The problem — What lines below mention the word "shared"? Copy each one.

::::::::

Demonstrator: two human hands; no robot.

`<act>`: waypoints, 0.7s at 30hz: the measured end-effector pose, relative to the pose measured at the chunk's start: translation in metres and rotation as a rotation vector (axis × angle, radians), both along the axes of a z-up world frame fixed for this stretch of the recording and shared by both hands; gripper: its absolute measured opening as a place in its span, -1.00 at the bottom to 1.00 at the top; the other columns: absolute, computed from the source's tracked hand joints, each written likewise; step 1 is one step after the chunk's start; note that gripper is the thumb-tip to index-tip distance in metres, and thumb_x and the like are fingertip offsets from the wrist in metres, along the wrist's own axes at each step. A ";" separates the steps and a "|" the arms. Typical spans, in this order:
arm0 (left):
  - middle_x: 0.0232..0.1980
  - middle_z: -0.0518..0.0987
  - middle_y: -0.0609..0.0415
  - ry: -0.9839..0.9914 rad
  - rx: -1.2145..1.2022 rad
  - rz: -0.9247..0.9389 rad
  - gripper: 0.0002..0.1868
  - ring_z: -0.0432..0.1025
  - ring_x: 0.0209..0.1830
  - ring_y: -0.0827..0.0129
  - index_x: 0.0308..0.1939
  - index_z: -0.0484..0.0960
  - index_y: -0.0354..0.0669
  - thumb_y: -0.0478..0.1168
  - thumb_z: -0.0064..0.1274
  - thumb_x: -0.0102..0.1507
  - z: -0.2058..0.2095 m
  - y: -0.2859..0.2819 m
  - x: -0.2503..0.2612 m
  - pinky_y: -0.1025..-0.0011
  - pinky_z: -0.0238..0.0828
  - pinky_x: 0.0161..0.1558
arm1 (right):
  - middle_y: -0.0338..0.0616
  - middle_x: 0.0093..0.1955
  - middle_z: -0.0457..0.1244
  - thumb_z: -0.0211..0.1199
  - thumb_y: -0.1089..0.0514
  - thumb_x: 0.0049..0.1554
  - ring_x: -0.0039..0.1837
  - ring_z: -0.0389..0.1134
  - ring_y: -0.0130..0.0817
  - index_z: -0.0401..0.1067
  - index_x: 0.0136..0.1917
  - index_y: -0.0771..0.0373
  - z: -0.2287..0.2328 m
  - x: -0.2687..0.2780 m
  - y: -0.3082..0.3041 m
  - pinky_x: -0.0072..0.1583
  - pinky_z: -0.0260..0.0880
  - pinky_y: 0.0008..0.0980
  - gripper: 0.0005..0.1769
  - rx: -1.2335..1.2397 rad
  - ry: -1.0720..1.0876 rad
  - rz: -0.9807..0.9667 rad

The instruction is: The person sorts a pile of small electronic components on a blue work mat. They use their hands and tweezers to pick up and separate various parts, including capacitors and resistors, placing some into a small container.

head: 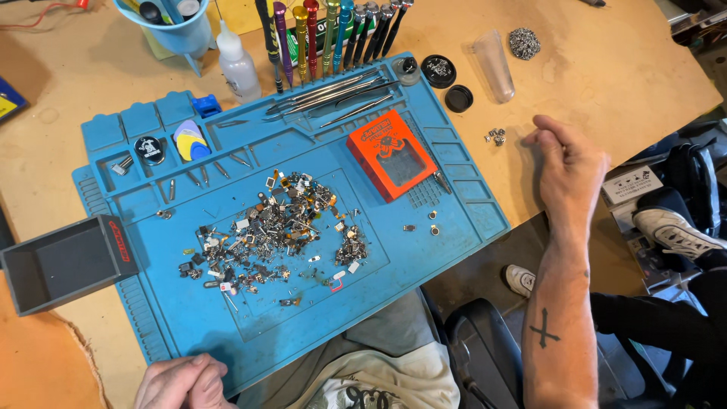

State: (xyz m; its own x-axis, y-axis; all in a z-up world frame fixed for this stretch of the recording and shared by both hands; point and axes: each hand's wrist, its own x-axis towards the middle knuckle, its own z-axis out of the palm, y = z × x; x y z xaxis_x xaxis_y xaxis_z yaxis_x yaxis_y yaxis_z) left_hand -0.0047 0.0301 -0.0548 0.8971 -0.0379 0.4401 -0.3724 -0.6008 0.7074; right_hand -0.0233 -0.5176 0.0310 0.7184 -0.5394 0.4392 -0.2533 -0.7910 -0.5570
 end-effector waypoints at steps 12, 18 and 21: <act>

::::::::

Answer to the exercise —
`<act>`: waypoints, 0.7s at 30hz: the measured end-effector pose, relative to the pose measured at the chunk's start: translation in metres and rotation as a rotation vector (axis × angle, radians), both along the axes of a z-up world frame fixed for this stretch of the recording and shared by both hands; gripper: its absolute measured opening as a place in its span, -1.00 at the bottom to 1.00 at the top; the other columns: absolute, computed from the source's tracked hand joints, each written likewise; step 1 is one step after the chunk's start; note that gripper is the thumb-tip to index-tip distance in metres, and thumb_x and the like are fingertip offsets from the wrist in metres, along the wrist's own axes at each step. A ";" separates the steps and a "|" the arms. Typical spans, in this order:
State: (xyz m; its own x-axis, y-axis; all in a z-up world frame fixed for this stretch of the recording and shared by both hands; point and axes: each hand's wrist, its own x-axis towards the middle knuckle, its own z-axis out of the palm, y = z × x; x y z xaxis_x xaxis_y xaxis_z yaxis_x yaxis_y yaxis_z) left_hand -0.0047 0.0301 -0.0548 0.8971 -0.0379 0.4401 -0.3724 -0.6008 0.7074; right_hand -0.0233 -0.5176 0.0310 0.7184 -0.5394 0.4392 -0.2533 -0.7910 -0.5570

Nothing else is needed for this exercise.